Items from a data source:
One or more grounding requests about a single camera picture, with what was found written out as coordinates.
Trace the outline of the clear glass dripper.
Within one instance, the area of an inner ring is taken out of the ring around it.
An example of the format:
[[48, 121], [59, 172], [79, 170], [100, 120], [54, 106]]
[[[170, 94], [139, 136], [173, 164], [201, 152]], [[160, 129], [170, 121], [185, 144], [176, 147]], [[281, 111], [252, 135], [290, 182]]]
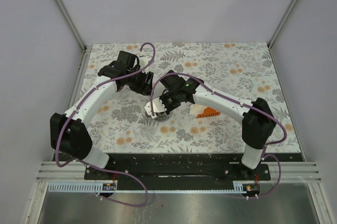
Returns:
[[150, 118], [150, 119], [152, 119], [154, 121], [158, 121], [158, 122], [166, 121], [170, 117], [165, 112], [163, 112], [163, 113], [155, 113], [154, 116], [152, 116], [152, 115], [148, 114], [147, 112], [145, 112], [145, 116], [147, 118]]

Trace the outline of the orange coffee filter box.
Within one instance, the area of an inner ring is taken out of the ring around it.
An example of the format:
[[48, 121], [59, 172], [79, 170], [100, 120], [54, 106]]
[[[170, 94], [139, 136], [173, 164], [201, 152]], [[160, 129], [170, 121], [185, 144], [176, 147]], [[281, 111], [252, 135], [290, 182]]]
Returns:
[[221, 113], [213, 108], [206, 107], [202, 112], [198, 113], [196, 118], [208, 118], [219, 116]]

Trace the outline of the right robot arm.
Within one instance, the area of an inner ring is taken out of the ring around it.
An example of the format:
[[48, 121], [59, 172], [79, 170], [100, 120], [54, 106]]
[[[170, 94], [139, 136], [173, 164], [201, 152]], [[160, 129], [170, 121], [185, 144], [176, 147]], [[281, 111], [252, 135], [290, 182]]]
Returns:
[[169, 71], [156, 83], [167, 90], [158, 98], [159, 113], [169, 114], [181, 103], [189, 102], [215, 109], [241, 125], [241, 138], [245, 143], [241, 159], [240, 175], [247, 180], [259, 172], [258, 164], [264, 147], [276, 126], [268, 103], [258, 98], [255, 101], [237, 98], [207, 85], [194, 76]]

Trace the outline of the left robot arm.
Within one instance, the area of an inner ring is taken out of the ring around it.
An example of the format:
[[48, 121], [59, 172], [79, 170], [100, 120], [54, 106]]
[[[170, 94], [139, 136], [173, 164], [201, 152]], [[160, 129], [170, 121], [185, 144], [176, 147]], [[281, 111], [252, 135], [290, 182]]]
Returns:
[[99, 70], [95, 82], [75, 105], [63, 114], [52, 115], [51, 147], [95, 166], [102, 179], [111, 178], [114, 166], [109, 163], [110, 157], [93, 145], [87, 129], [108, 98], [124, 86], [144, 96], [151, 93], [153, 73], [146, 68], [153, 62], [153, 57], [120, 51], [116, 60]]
* * *
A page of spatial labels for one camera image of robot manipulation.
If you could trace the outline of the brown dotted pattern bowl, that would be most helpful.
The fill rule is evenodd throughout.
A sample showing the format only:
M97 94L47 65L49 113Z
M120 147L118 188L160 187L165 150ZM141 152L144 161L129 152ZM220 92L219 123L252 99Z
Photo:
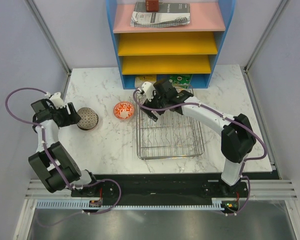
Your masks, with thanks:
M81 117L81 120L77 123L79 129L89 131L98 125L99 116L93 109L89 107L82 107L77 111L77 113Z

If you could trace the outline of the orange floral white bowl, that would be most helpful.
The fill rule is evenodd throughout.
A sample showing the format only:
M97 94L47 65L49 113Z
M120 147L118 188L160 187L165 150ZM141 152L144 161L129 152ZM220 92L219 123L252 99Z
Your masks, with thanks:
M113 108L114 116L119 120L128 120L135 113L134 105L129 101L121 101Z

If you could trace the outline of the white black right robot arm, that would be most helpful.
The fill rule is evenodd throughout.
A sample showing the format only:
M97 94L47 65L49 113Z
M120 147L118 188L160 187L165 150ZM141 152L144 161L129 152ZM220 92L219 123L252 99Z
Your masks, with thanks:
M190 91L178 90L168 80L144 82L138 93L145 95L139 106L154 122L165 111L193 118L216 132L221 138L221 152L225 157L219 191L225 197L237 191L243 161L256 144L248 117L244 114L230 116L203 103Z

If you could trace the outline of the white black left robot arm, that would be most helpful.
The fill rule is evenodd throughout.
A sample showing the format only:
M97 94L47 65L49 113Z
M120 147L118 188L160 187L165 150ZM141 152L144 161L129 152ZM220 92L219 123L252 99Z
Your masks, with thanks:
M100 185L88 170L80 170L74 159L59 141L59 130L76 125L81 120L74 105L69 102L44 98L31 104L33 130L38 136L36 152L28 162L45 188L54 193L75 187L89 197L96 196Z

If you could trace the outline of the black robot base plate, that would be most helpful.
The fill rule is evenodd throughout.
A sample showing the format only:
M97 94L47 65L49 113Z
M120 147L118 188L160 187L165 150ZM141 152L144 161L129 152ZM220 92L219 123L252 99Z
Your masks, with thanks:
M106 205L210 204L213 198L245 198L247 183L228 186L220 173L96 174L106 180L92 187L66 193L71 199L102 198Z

Directions for this task – The answer must consist of every line above that holds the string "black", copied exactly.

Reply to the task –
If you could trace the outline of the white black right robot arm, that would be most helpful.
If you could trace the outline of the white black left robot arm, that would be most helpful.
If you could trace the outline of the black robot base plate, that would be most helpful.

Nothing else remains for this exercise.